The DIT and HM Treasury announced two fintech Bridge pilot programs, building upon UK fintech Bridge agreements with Hong Kong and Australia. The agreements set out areas of collaboration between the UK and
the two governments, and allow for co-operation between regulatory bodies and connectivity between the markets and ecosystems involved. They encourage the sharing of information and discussion of best practice between counterparts, including
emerging trends and regulatory issues.
The Chancellor of the Exchequer, Philip Hammond, gave a speech at the International FinTech Conference in London, in which he said that the UK was a ‘fintech powerhouse’ with distinct advantages in the ‘global fintech
competition’, and discussed the government’s plans to make London a global hub for fintech. Mr Hammond began by reflecting on the City of London’s history of innovation and change, saying that ‘Britain has long
been at the forefront of the linked worlds of technology and finance’, that this remains the case today, and that the government is ‘committed to ensuring it remains so in future’.
The Governor of the BoE, Mark Carney, gave a speech on fintech in which he said the fourth industrial revolution is just beginning, with a new economy emerging that is driven by ‘immense changes in technology, the reordering
of global economic power, and the growing pressures of climate change’. Mr Carney said a new economy requires a new finance to serve the digital economy, to support the major transitions underway across the globe, and to increase
the sector’s resilience. The UK’s fintech companies are, Mr Carney argued, creating this new finance.
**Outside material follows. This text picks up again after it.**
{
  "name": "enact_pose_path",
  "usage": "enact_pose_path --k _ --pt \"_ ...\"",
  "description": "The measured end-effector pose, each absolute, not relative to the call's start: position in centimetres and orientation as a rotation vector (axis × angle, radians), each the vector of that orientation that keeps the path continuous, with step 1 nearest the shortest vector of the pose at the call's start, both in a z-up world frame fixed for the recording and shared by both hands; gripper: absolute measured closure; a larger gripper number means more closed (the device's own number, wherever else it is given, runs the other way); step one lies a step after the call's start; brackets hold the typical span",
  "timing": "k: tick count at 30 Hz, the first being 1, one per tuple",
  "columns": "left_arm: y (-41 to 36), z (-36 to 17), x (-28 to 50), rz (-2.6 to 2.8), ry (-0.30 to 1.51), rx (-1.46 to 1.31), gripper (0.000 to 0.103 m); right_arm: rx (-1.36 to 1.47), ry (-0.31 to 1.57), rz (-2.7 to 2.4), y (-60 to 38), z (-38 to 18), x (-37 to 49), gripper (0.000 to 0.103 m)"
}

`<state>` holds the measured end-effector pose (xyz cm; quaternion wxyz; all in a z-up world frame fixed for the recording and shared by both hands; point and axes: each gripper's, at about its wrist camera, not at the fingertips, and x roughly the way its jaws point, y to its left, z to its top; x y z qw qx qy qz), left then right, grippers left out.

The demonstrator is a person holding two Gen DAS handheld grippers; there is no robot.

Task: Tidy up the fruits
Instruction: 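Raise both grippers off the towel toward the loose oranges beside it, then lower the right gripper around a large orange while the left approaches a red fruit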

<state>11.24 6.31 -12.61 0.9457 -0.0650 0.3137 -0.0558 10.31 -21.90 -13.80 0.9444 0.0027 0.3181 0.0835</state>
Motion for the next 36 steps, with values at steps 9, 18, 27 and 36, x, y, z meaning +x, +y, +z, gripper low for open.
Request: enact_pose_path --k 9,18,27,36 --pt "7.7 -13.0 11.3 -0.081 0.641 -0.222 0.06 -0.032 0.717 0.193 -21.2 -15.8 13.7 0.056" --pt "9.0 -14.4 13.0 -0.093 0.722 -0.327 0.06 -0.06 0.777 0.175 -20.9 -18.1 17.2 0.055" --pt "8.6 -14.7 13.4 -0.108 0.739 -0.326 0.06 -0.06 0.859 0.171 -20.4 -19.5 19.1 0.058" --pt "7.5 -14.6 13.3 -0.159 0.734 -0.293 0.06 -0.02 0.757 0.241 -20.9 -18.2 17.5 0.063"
Innovate Finance published the
opening address delivered by its CEO, Charlotte Crosswell, at the Innovate Finance Global Summit 2019, part of the UK FinTech week. Ms Crosswell said fintech and digital transformation carry the power to go beyond enhancing business and
consumer markets, and reach out to those who otherwise may be excluded from the financial system.
3 May 2019
The deadline for feedback to HM Treasury’s consultation on the implementation of insurer’s duty to pass on personal injury savings back to customers is 3 May
Caroline Rainbird will begin her
three year term as CEO of the FSCS on 4 May 2019.
The deadline for
responses to PRA CP3/19 on longevity risk transfers and the simplification of pre-notification expectations under Solvency II is 6 May 2019.
UK regulator updates
Certain changes set out in the FCA’s Collective Investment
Schemes Sourcebook (Miscellaneous Amendments) Instrument 2019 (FCA 2019/6) are effective from 7 August 2019.
The deadline for responses to the FSB’s call for feedback
following its workshop on international standards of compensation is 7 May 2019.
Markets and trading
ESMA intends to
perform and publish the calculations for the double volume cap on 8 May 2019.
As part of its live and local series the FCA will host its ‘Ask the regulator’ Q&A roundtable
discussion in Cambridge on 9 May 2019.
The clearing obligation RTS for credit default swaps will take effect for Category 4 counterparties from this date.
The deadline for submissions to the Competition and Market Authority’s
(CMA’s) issues statement outlining initial theories on what might be affecting competition and potential remedies (as part of its market investigation into the supply of services by funeral directors at the point
of need and the supply of crematoria services) is 9 May 2019.